:: Task prompt ::
Print the listing below again. Change nothing.
=== Section Start ===
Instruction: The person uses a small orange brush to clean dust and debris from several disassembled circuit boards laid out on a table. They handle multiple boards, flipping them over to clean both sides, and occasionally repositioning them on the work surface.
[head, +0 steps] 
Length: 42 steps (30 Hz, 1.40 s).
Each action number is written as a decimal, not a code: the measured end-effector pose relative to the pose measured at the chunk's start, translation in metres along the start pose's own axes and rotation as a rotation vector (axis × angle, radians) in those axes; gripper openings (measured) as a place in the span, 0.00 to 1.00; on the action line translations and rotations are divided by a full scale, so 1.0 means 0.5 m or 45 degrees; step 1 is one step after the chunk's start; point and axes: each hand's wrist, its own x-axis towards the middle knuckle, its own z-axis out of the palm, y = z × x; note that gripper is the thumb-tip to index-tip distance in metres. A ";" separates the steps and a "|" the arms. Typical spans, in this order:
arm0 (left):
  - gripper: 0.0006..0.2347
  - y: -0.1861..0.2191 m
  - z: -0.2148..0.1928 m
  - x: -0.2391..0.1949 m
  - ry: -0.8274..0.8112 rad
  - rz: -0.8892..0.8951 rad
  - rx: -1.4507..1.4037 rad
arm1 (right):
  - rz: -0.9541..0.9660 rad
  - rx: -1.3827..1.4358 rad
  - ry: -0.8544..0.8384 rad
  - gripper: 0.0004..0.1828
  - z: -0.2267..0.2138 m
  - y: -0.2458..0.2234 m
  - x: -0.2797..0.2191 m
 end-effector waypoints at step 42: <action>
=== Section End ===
:: Output for this exercise ::
Instruction: The person uses a small orange brush to clean dust and debris from several disassembled circuit boards laid out on a table. They handle multiple boards, flipping them over to clean both sides, and occasionally repositioning them on the work surface.
[head, +0 steps] 
Length: 42 steps (30 Hz, 1.40 s).
Each action number is written as a decimal, not a code: the measured end-effector pose relative to the pose measured at the chunk's start, translation in metres along the start pose's own axes and rotation as a rotation vector (axis × angle, radians) in those axes; gripper openings (measured) as a place in the span, 0.00 to 1.00; on the action line translations and rotations are divided by a full scale, so 1.0 means 0.5 m or 45 degrees; step 1 is one step after the chunk's start; point and axes: each hand's wrist, its own x-axis towards the middle knuckle, its own z-axis out of the palm, y = z × x; note that gripper is the thumb-tip to index-tip distance in metres. A ";" separates the steps and a "|" the arms. Typical spans, in this order:
arm0 (left):
  - gripper: 0.0006..0.2347
  - y: -0.1861..0.2191 m
  - z: -0.2148..0.1928 m
  - x: -0.2391..0.1949 m
  - ry: -0.8274..0.8112 rad
  - rz: -0.8892..0.8951 rad
  - rx: -1.4507..1.4037 rad
arm1 (right):
  - rz: -0.9541..0.9660 rad
  - rx: -1.3827..1.4358 rad
  - ry: -0.8544..0.8384 rad
  - gripper: 0.0004..0.1828
  - z: -0.2267..0.2138 m
  - y: -0.2458..0.2234 m
  - x: -0.2797..0.2191 m
 end-effector waypoints at step 42: <action>

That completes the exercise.